Exercise goal>
All of the data that appears below is to be given again precisely as written.
[Start of section]
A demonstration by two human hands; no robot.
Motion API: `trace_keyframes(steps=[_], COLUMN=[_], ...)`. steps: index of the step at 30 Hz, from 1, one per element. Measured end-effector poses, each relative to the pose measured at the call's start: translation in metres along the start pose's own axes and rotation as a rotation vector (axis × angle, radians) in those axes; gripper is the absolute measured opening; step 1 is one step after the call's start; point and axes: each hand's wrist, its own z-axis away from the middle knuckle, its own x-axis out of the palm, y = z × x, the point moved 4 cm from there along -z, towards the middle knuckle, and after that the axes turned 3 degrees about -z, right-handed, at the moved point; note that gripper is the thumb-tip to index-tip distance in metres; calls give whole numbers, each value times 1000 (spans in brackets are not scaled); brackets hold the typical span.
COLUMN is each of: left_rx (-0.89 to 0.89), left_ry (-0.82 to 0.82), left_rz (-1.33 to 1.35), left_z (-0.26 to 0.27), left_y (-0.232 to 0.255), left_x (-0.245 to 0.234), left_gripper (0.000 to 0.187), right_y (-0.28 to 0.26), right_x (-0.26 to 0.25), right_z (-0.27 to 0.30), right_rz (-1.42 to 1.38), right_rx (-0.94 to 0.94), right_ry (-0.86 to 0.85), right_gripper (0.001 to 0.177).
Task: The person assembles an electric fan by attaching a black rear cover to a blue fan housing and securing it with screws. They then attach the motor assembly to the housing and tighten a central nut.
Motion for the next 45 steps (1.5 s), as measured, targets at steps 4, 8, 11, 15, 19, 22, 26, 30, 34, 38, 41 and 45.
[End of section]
Reply>
A demonstration by two human hands; no robot.
Motion API: `trace_keyframes(steps=[_], COLUMN=[_], ...)`. steps: index of the step at 30 Hz, from 1, one per element. Measured end-effector poses, each relative to the pose measured at the call's start: translation in metres along the start pose's own axes and rotation as a rotation vector (axis × angle, radians) in those axes; gripper is the absolute measured opening; step 1 is one step after the call's start; point and axes: each hand's wrist, its own z-axis away from the middle knuckle, its own x-axis out of the palm, y = z × x, the point moved 4 cm from there along -z, towards the middle knuckle, and after that the axes turned 3 degrees about -z, right-handed, at the moved point; note that gripper is the thumb-tip to index-tip distance in metres; calls give whole numbers, each value times 1000 (spans in brackets are not scaled); brackets hold the typical span.
COLUMN is each of: left_rx (-0.89 to 0.89), left_ry (-0.82 to 0.82), left_rz (-1.33 to 1.35), left_z (-0.26 to 0.27), left_y (-0.232 to 0.255), left_x (-0.245 to 0.234), left_gripper (0.000 to 0.187), right_y (-0.28 to 0.26), right_x (-0.26 to 0.25), right_z (-0.27 to 0.30), right_rz (-1.42 to 1.38), right_rx (-0.94 to 0.94), right_ry (-0.86 to 0.85), right_gripper (0.001 to 0.177).
Task: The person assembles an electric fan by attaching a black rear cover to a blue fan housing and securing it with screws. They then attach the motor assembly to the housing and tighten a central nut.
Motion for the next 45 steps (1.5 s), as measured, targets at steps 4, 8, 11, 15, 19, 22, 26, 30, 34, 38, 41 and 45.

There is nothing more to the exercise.